Look through the material below and copy exactly the lines from the line with "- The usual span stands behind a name" to the line with "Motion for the", those two lines included.

:::::

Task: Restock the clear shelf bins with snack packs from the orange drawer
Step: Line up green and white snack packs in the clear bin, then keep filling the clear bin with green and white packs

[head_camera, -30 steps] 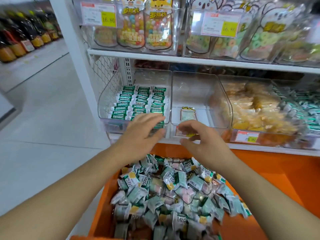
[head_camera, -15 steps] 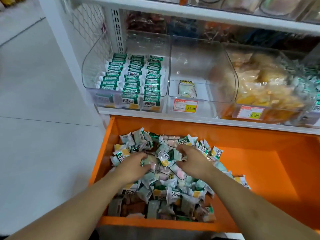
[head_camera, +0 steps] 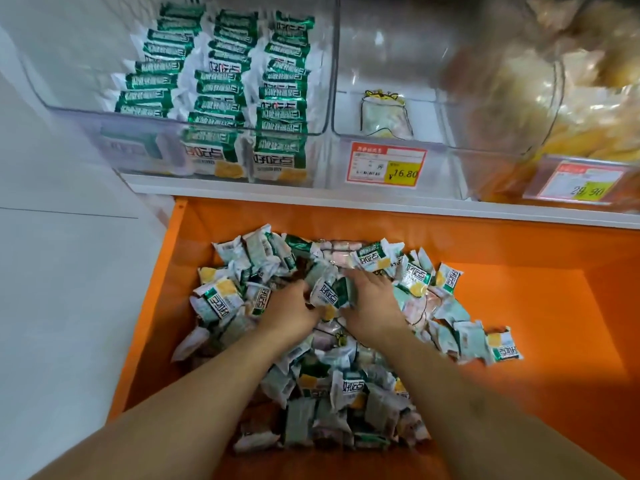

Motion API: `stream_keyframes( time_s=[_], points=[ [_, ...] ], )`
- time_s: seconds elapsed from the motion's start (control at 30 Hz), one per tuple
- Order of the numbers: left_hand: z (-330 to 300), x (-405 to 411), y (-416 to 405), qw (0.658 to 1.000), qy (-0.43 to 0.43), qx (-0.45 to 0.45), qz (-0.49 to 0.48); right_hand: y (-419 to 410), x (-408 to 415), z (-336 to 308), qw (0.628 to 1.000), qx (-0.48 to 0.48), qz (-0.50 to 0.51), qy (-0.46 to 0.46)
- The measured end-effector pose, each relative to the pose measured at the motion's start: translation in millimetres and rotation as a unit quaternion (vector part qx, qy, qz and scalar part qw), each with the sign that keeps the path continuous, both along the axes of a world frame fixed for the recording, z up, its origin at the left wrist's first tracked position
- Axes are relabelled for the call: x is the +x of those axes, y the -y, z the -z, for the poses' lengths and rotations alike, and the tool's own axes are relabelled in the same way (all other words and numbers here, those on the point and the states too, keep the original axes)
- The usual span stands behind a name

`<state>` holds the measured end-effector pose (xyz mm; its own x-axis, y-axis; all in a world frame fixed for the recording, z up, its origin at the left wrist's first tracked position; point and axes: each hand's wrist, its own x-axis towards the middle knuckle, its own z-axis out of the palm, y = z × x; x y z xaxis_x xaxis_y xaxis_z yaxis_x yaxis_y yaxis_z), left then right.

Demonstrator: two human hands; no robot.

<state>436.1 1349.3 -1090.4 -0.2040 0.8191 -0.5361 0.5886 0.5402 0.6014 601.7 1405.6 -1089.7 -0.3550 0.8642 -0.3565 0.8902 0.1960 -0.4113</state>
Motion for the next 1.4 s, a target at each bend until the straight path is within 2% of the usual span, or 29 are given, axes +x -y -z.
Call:
stream_keyframes(
  time_s=[0.1,0.2,0.27,0.4,0.43,0.5,0.67,0.77,0.87,1.0,1.13,1.23,1.3,1.4],
  points=[
    [-9,-5,0,0.998,0.034,-0.019,-0.047,-1,-2,-3,0.998,-0.025,0.044,-0.048],
    [-25,-15,4,0.988,0.095,-0.029,-0.119,-2,-4,-22,0.979,-0.1,0.126,-0.125],
    [-38,-21,10,0.976,0.146,-0.029,-0.158,-1,-3,-37,0.941,-0.167,0.204,-0.212],
    [-58,-27,22,0.938,0.258,-0.019,-0.229,6,-4,-60,0.816,-0.285,0.332,-0.378],
    [-62,-27,24,0.927,0.282,-0.016,-0.247,9,-5,-65,0.795,-0.296,0.339,-0.407],
    [-76,-25,30,0.909,0.321,-0.011,-0.265,18,-7,-79,0.779,-0.303,0.329,-0.44],
    [-104,-18,48,0.868,0.41,-0.017,-0.28,37,-4,-104,0.856,-0.238,0.251,-0.384],
    [-111,-13,57,0.876,0.404,-0.014,-0.263,46,1,-114,0.895,-0.203,0.21,-0.337],
    [-116,-6,61,0.872,0.394,0.001,-0.291,51,4,-117,0.927,-0.18,0.158,-0.289],
    [-109,-7,59,0.869,0.392,0.016,-0.303,48,8,-121,0.919,-0.201,0.171,-0.292],
    [-107,-8,58,0.887,0.346,0.023,-0.306,43,9,-124,0.863,-0.25,0.228,-0.375],
    [-99,-9,57,0.906,0.311,0.021,-0.286,45,9,-129,0.83,-0.27,0.28,-0.399],
    [-113,-5,62,0.898,0.327,0.017,-0.293,47,9,-126,0.835,-0.265,0.278,-0.395],
    [-114,-3,62,0.865,0.402,-0.002,-0.301,50,11,-118,0.879,-0.224,0.241,-0.346]
  ],
)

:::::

## RESULT FOR THIS TASK
- The usual span stands behind a name

`<state>` holds the measured end-effector pose (xyz mm; its own x-axis, y-axis; all in a world frame fixed for the recording, z up, its origin at the left wrist's first tracked position; point and axes: each hand's wrist, its own x-axis towards the middle knuckle, its own z-axis out of the palm, y = z × x; x y z xaxis_x xaxis_y xaxis_z yaxis_x yaxis_y yaxis_z), left then right.

Demonstrator: two human hands; no robot.

<state>436.1 1349.3 -1090.4 -0.2040 0.8191 -0.5361 0.5886 0.5402 0.6014 601.7 1405.6 -1089.7 -0.3550 0.8642 -0.3565 0.8902 0.1960 -0.4113</state>
Motion for the next 1.4 s, a target at each bend until the straight path is within 2% of the usual span, or 29 are given, axes +x -y -z.

The exercise has been answered completely.